Eat, sweat, eat
Many of us leave the gym feeling drained and hungry after a workout. After putting in effort and burning calories, who wouldn’t want to dive into a big juicy burger right after your workout. Remember, the ultimate workout goal is to eat lesser calories than you burn and get rid of. The myth is that since your metabolism is all revved up, you can eat anything after a workout; it will burn up real fast.
Well, all of that can’t be untrue because after a workout and that also if you have been lifting weights, your metabolism is probably all tuned up, so if you want to indulge yourself with a fat cheese burger, this is probably the best time to do it.

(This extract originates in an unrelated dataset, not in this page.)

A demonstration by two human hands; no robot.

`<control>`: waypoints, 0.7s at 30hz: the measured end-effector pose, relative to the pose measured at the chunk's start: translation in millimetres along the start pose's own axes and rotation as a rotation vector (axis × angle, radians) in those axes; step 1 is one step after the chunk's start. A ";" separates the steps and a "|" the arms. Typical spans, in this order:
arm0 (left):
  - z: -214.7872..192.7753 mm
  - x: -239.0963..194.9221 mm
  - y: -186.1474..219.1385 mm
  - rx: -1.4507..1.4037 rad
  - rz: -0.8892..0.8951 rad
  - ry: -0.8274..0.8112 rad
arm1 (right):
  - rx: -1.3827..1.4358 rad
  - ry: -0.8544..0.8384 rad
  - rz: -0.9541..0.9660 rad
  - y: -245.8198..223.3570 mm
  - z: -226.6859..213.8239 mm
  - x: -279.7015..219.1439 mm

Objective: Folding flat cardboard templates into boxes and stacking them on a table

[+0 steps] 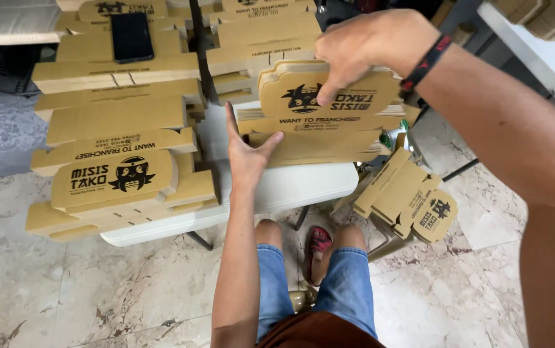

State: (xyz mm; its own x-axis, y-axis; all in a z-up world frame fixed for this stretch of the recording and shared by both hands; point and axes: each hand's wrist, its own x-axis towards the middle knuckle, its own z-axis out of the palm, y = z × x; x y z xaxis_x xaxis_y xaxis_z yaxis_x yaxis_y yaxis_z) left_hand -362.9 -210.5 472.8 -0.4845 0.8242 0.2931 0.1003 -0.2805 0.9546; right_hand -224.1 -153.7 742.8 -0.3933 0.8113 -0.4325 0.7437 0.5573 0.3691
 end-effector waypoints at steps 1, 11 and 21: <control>2.7 0.3 -7.5 0.002 -0.006 -0.003 | 0.003 -0.006 -0.002 7.7 7.4 14.6; 17.6 7.8 -31.4 -0.095 -0.190 -0.011 | 0.990 0.765 -0.366 78.5 139.2 57.0; 21.7 8.7 -39.5 -0.033 -0.077 -0.002 | 1.642 1.213 -0.072 33.8 161.7 79.1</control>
State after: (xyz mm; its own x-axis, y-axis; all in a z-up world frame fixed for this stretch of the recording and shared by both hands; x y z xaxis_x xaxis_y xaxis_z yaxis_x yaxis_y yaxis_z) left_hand -352.3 -181.6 438.8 -0.4884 0.8448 0.2186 0.0338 -0.2320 0.9721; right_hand -142.7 -99.2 588.1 -0.0054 0.8638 0.5038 0.1284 0.5002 -0.8563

But for the rest of us who don’t want to abuse their hard labour in doing a strenuous workout, there are plenty of healthy options to pick from if you feel like eating after a bout of exercise.

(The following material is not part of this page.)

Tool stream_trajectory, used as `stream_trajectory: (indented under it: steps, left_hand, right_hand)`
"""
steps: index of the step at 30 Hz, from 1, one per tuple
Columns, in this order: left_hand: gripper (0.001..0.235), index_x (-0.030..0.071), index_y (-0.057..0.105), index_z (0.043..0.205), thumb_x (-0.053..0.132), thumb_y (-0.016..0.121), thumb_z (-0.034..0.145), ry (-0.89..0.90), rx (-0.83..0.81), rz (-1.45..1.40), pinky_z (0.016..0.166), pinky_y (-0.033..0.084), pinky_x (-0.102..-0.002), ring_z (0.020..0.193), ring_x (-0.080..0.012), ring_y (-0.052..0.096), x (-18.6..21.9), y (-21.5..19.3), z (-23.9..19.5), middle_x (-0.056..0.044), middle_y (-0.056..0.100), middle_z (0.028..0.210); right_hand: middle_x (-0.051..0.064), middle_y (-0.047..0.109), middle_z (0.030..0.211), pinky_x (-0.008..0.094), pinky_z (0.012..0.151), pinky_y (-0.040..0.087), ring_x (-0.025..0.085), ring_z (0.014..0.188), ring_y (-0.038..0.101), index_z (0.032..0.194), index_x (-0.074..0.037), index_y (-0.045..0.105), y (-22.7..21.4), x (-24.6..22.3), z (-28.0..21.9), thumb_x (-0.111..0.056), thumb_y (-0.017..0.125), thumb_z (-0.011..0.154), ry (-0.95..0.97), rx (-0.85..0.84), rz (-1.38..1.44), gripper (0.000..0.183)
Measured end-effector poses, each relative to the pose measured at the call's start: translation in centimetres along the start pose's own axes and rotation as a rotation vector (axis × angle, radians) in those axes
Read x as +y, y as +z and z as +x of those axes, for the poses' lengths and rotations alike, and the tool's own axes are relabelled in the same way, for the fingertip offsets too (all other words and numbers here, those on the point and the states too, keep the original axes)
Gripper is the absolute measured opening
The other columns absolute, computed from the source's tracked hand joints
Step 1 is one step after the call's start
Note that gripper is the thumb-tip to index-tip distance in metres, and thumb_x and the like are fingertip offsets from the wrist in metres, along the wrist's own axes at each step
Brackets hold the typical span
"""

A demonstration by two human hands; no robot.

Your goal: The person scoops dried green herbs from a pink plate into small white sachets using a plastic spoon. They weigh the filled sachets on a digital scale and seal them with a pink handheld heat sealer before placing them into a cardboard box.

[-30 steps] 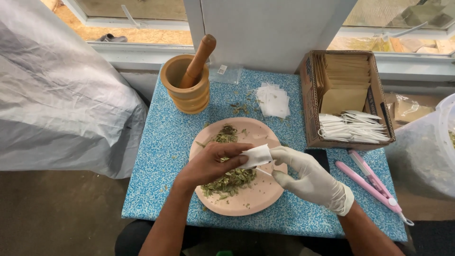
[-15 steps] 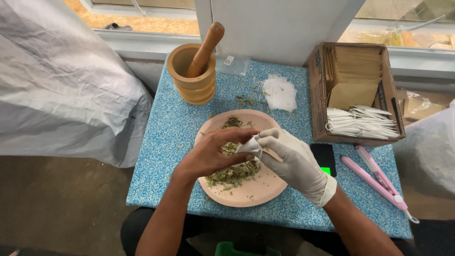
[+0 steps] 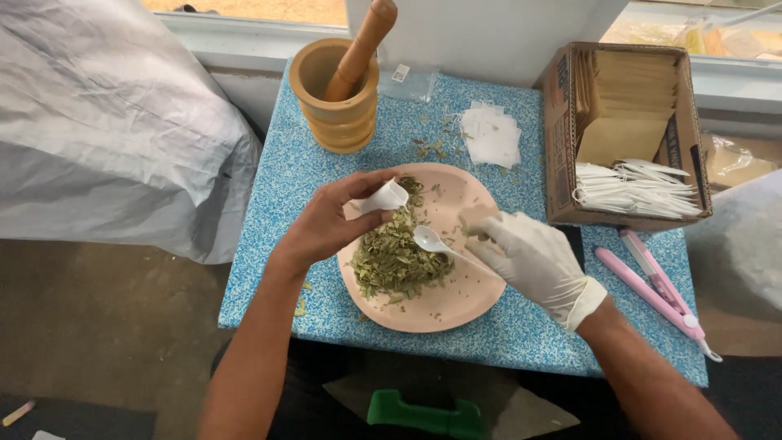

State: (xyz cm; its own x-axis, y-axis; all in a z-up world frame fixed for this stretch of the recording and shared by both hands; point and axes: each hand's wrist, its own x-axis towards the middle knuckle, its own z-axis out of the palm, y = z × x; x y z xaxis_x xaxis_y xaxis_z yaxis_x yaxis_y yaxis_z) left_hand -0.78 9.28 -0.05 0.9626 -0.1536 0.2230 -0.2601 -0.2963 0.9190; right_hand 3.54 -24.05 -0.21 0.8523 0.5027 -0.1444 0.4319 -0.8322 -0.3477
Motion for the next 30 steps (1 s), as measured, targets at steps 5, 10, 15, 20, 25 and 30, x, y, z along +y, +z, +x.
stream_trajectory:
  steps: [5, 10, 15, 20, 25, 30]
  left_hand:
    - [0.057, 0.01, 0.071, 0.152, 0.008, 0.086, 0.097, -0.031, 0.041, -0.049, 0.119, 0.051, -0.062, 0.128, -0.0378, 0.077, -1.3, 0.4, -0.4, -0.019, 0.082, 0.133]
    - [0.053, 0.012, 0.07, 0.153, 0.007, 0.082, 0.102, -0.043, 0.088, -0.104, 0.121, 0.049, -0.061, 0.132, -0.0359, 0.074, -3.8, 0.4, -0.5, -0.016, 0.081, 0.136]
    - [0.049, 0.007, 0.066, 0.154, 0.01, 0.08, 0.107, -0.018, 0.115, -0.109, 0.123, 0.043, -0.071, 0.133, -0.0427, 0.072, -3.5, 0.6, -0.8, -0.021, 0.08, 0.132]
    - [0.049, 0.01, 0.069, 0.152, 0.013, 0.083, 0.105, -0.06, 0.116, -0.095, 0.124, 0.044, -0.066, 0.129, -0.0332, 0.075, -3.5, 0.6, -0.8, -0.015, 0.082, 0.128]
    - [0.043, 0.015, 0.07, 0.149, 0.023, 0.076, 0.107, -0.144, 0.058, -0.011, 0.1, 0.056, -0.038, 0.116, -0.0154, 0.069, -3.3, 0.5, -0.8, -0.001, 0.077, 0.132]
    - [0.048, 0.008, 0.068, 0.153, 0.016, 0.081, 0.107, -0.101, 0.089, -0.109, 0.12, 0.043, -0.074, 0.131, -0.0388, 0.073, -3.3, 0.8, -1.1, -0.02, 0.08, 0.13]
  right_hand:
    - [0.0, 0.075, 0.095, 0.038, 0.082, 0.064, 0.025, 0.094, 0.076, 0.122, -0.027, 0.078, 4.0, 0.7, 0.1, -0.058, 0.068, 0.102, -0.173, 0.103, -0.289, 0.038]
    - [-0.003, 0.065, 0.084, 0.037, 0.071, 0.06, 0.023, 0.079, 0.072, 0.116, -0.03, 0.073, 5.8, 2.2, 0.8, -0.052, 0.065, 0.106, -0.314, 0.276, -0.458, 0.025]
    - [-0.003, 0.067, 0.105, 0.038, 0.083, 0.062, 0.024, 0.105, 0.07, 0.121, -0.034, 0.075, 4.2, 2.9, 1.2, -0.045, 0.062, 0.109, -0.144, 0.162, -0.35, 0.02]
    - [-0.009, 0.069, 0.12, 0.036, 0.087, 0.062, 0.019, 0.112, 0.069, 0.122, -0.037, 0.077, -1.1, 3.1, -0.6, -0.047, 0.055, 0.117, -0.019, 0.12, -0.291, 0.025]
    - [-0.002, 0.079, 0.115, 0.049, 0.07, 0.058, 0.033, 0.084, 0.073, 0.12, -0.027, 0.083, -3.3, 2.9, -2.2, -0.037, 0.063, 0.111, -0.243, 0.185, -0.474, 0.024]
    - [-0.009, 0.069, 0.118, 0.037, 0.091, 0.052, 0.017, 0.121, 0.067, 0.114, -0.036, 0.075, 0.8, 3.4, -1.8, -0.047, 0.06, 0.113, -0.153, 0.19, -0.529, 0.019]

Quick and healthy snack ideas for cravings after you have worked out
Fruit and low-fat yogurt
Yogurt provides a good dose of protein with a small amount of fat, while the fruit provides you with carbs, vitamins and fibre. Have peaches, strawberries, apples and bananas; mash ’em up and add to yoghurt. Add honey if you don’t like the tangy fruit flavour.
Cereal with skim milk
Choose a high-fibre cereal like Weetabix or muesli. It is a good idea to keep it low sugar and low fat because we don’t want to pump in so many calories back into our system. Top it with low-fat milk (or your favorite non-dairy milk like almond, rice milk or soy milk available in super markets now) and you’re set!
Dried fruit and nuts
Nuts give you a protein punch as well as healthy fats. You can mix up raisins, almonds, walnuts, peanuts, dried, sliced coconut, pistachios, some salty and some not as long the total quantity is not more than a quarter cup. The salty and sweet mix is quite nice to satisfy cravings like toffee and salty popcorn available in cinemas!
Turkey / chicken sandwich
A simple turkey or chicken sandwich can often be the most satisfying snack to eat after a workout. Meat gives you protein and bread gives you carbs. Choose your bread wisely, be it brown, multigrain, oat and honey and add plenty of cucumber and tomato slices, romaine, iceberg or regular lettuce, which is a great way to sneak in veggies in your sandwich.
Veggie omelette
Nothing better than a quick omelette to give you a taste of protein and carbs; using yolk or whites is again a choice you can make. Both are an excellent source of protein. To add carbohydrate value, you can add tomatoes, spring onions, spinach and mushrooms. You can choose from an endless choice of flavours like dill, paprika, jalapenos or green chilli. Eat on its own or with a slice of wholegrain bread.
Fruit smoothie
Perhaps the easiest snack to prepare after a workout is to pop some low fat yoghurt in a blender with some protein powder if you like, and some frozen fruit. It is a great idea to save some bags of frozen strawberries, chopped up bananas, or even mango. The pretty colour, thick texture and refreshing taste will hook you to smoothies for sure.
Cheese and crackers
A plate of cheese and crackers works rather well, especially if you are craving for something salty after your work out; the trick here is to choose whole wheat crackers and low-fat or cottage cheese. You could add veggies, olives or smoked turkey or some shrimp for an ultra treat.
Energy bar
There is a huge variety of energy bars available that you can keep in your gym bag. It is usually a complete meal that you can carry around with you for an instant energy boost. It gets tricky since energy bars might offer lots of fibre which is really good but usually these also contain trans fats and a high-sugar content when brown sugar pairs with dried fruit, and then negate things with trans fats (really bad). And sugars, even dried fruit, do add up. Pick one with a high protein and carbohydrate content, healthy fat and low sugar.
Rice cakes
Rice cakes are an interesting way to get in your much-needed carbohydrates. Rice cakes generally are either loaded with sodium and artificial flavours or come bland and tasteless. However, the flavourless cakes are better as you can add proteins and fats to these snack cakes by topping them with peanut or almond butter, cottage cheese, pineapple chunks or bits of grilled chicken and roast beef. The best thing is that rice cakes are low in calories but very filling to eat.
Stir fry
There is no issue whatsoever if you want to pile in on veggies; go ahead, take your pick, use a few drops of olive oil and your favourite flavour like soy sauce, Sriracha sauce or peri-peri and cook up a wok full of goodness, colour, health and flavour in just a few minutes. It is a good idea to chop up veggies and keep them ready at hand. Button mushrooms and corn work well as they are small bits and can be used without the hassle of chopping.